The Beauty of Grace Is That It Makes Life Not Fair
- Daniel Lee

- 4 days ago
- 4 min read
One of my all time favorite bands is Relient K, a Christian punk-pop band that got its start in the late 90s and is still around today. My favorite song of theirs, "Be My Escape" (released in 2004), is about how God wants to set us free when we feel trapped, often in prisons of our own making. There's a line in the second verse that has shaped my faith more than almost any other song I know.
And this life sentence that I'm serving I admit that I'm every bit deserving But the beauty of grace is that it makes life not fair
It's a childlike instinct to be overly concerned with what's fair. Growing up means realizing life isn't fair, and that's not always a bad thing. Consider two siblings who both bring home a B on a test. One gets praised, the other gets scolded. Fair? No. Right? Maybe – if one of them normally gets Cs and worked hard for that B, while the other is a straight-A student who just got lazy. Praising both or punishing both would be fair. But it wouldn't be what either kid actually needs.
The beauty of grace is that it makes life not fair.
I don't believe God is fair all the time. Don't misunderstand me, I believe God is good all the time. But that has nothing to do with fair. Goodness beats fairness any day.
So what else can the parable of the vineyard workers (Matthew 20:1-16) teach us about the grace and goodness of God? Here are a few things we should notice about the story.
Room for More Hands
Notice how good it is that the landowner keeps going back out to bring on more help. I've been in plenty of situations where just a handful of us were staring down a job that felt impossible to finish in time. A couple hours in, we'd be tired, sweating, and overwhelmed by how much was left. Then backup would show up, pull on some gloves, and get to work beside us.
That's one of the best feelings in the world. A few more hands can make an overwhelming job feel possible again.
Sure, the workers hired first showed more hustle, more assertiveness. But the job was bigger than they could handle alone, so the landowner kept going out, wave after wave, bringing on reinforcements until the load was lighter for everyone.

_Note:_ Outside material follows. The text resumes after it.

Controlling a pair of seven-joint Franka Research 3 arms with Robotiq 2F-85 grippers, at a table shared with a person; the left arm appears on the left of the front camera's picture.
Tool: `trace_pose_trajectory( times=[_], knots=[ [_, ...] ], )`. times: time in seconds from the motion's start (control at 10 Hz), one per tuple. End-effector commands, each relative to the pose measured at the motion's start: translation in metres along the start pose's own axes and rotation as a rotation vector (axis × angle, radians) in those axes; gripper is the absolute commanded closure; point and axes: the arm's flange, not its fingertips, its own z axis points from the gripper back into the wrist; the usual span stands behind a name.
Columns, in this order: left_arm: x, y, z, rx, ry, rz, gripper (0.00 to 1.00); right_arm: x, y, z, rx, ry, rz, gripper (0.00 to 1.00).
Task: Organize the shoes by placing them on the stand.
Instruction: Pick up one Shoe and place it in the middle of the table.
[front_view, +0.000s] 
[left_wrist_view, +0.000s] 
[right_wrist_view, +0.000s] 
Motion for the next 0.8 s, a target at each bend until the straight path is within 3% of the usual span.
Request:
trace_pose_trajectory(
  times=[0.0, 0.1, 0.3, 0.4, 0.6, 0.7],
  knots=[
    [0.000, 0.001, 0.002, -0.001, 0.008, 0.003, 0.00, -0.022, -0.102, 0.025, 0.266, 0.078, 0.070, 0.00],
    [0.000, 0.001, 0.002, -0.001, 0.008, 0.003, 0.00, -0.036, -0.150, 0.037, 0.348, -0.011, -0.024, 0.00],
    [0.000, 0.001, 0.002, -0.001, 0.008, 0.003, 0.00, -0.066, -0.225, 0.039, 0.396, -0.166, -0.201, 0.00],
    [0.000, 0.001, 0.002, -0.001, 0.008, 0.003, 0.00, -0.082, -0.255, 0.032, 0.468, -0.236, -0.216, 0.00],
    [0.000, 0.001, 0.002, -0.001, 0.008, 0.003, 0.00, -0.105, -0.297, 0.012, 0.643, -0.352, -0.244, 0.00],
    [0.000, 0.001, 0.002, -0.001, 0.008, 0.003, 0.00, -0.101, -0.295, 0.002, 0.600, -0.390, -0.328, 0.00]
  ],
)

The commission we've been given – to spread the gospel and make disciples – was never meant to be a solo job. God keeps calling more people into the work alongside us. So will we grumble because the newcomers don't do things exactly the way we've always done them? Or will we make room and let them in?
Second Chances at 5 O'Clock
It's also worth noticing how strange it would have been for the landowner to go out hiring in the late afternoon. The text tells us why these last workers were still standing around: no one had hired them. Were they unskilled? Lazy? Disabled in some way? We're never told. We're left to imagine.

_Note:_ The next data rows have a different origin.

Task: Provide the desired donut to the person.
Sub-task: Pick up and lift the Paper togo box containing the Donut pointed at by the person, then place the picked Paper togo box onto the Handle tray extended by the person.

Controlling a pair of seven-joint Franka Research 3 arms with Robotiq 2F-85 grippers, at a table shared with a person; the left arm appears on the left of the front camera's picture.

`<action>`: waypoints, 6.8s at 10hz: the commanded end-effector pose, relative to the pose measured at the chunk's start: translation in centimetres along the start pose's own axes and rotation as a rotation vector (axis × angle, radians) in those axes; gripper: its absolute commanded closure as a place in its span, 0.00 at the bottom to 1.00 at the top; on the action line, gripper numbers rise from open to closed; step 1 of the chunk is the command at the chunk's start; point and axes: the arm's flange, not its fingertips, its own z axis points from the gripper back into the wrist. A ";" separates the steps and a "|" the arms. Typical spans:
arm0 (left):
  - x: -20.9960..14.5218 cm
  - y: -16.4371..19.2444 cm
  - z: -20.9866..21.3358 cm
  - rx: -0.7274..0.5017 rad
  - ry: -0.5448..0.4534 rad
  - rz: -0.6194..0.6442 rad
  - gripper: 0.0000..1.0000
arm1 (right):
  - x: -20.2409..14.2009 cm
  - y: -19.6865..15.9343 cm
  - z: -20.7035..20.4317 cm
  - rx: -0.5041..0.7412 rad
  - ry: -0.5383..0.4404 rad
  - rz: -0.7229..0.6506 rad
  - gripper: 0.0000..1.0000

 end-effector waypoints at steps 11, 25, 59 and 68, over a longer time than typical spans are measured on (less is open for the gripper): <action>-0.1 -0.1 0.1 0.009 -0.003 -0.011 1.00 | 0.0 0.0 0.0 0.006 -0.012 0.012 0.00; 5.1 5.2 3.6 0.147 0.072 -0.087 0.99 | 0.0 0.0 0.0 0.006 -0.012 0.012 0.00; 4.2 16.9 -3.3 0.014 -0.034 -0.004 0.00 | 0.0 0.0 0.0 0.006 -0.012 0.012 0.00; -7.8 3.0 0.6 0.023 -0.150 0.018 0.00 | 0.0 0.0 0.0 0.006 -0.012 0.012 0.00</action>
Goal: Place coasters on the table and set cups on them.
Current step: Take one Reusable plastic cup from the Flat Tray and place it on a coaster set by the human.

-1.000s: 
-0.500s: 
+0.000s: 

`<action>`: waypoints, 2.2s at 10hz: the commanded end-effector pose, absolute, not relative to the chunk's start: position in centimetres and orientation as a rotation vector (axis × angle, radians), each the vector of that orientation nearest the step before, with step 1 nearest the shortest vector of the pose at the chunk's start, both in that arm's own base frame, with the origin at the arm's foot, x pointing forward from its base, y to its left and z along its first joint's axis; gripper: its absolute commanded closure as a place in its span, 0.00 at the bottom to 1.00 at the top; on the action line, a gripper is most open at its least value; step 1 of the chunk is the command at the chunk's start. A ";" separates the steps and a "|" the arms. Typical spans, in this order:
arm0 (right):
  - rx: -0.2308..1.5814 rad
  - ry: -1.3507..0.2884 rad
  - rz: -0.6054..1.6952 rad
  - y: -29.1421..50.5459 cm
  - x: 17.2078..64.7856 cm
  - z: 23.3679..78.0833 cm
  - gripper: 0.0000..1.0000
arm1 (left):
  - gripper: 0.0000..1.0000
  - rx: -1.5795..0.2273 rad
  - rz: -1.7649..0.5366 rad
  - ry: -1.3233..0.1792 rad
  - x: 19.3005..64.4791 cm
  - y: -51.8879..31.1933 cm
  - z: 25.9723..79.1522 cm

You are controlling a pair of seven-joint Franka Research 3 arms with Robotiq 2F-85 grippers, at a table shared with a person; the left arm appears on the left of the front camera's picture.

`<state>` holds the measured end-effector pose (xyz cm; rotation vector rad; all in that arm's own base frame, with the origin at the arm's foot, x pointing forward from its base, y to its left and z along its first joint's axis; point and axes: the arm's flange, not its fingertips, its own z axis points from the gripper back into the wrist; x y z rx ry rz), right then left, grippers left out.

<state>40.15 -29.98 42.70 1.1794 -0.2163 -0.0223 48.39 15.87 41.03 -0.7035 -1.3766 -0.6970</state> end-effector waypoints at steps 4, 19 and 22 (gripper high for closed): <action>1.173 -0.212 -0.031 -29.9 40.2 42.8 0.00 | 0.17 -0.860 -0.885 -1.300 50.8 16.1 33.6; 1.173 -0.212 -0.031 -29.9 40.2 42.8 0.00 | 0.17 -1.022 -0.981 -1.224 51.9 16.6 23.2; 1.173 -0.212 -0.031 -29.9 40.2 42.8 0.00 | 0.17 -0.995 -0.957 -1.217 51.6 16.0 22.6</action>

By hiring them anyway, the landowner takes a risk, but he also sends a message: these people still have value. They still have something to contribute. Maybe they have families to feed and bills to pay. He doesn't hand them charity. He hands them an opportunity to earn a wage, to walk home at the end of the day with their heads held high.

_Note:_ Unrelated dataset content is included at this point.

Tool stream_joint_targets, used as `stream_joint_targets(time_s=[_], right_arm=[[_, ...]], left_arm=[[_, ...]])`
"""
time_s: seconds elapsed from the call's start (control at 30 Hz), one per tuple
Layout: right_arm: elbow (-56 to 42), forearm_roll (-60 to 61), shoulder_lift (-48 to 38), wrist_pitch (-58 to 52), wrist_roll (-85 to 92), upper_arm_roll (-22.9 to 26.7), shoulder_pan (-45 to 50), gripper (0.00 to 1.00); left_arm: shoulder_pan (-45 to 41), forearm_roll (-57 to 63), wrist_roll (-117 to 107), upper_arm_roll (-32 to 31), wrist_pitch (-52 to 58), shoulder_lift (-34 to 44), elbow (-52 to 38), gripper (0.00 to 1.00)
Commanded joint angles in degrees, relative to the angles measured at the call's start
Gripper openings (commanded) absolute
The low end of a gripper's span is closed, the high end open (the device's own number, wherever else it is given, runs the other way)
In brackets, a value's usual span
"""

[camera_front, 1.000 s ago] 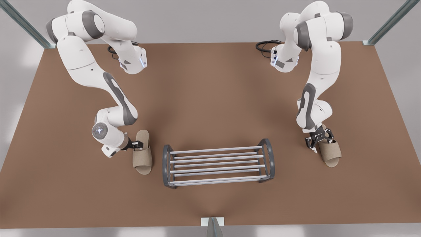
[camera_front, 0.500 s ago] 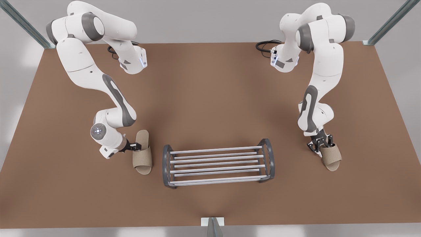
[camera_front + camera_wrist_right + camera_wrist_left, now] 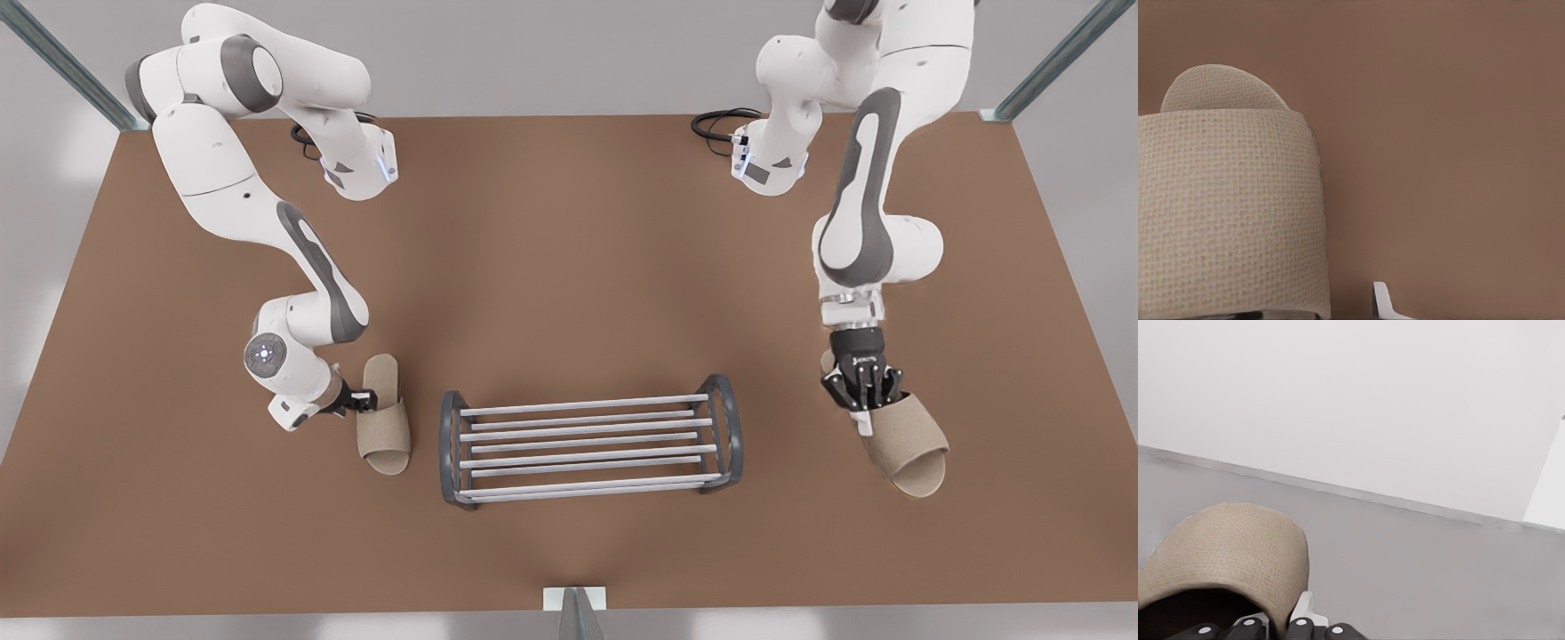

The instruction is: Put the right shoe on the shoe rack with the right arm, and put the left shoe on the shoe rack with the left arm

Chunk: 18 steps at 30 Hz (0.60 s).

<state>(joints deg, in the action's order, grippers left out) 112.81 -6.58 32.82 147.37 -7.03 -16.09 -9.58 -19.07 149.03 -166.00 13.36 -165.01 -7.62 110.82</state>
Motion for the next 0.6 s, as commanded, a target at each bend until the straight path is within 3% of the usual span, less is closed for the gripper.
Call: stream_joint_targets(time_s=[0.0, 0.17, 0.33, 0.57], right_arm=[[-0.05, 0.08, -0.04, 0.20, 0.71, 0.01, 0.00, 0.67], [-0.05, 0.08, -0.04, 0.20, 0.71, 0.01, -0.09, 0.55], [-0.05, 0.08, -0.04, 0.20, 0.71, -0.08, -0.53, 0.36], [-0.05, 0.17, -0.04, 0.20, 0.71, -0.08, -0.53, 0.36]], left_arm=[[-0.44, -1.98, -54.69, -2.97, -12.44, 2.87, -1.74, 0.21], [-0.35, -6.55, -45.21, -14.14, -13.24, 0.77, -8.42, 0.21], [-0.53, -8.49, -43.18, -22.41, -11.83, -9.69, -16.69, 0.21], [-0.17, -9.46, -39.22, -24.61, -2.25, -23.05, -20.20, 0.21]])
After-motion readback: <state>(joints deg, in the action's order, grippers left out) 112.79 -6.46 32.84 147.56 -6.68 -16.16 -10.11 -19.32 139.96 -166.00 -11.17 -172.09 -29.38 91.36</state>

No one else took a chance on them that day. This landowner did.
God has a habit of choosing the overlooked and the written-off to do his most important work. Think about how God used Moses. David. Ruth. Mary. Peter. Jesus called a ragtag group of fishermen and tax collectors to be his disciples. Men and women the world would never call successful ended up changing everything for the kingdom of God. Yes, God calls and uses the high-achievers and go-getters. But he also calls the ones picked last for kickball, the ones nobody else wanted on their team.
Paid First, Paid Fully
Finally, pay attention to the order of payment. The landowner starts with those hired last. These workers put in one hour and walk away with a full day's wage – and they leave without knowing or caring what happens to everyone else. All they know is that this landowner is good. Better than good. Gracious. The kind of employer you'd show up early to work for again.
By the time the all-day workers get paid the same amount, they've had a front-row seat to watch person after person receive the same generous wage. It wasn't fair. But it was good. And that's exactly what made them angry – they only got what was fair.
Jesus ends the story there, but I like to imagine the next morning. A bigger crowd gathers at the marketplace. The ones hired first the day before look around and recognize all the latecomers from yesterday, standing there early and ready to work, hoping the generous landowner will pick them again.
This is what the kingdom of heaven is like.
The beauty of grace is that it makes life not fair.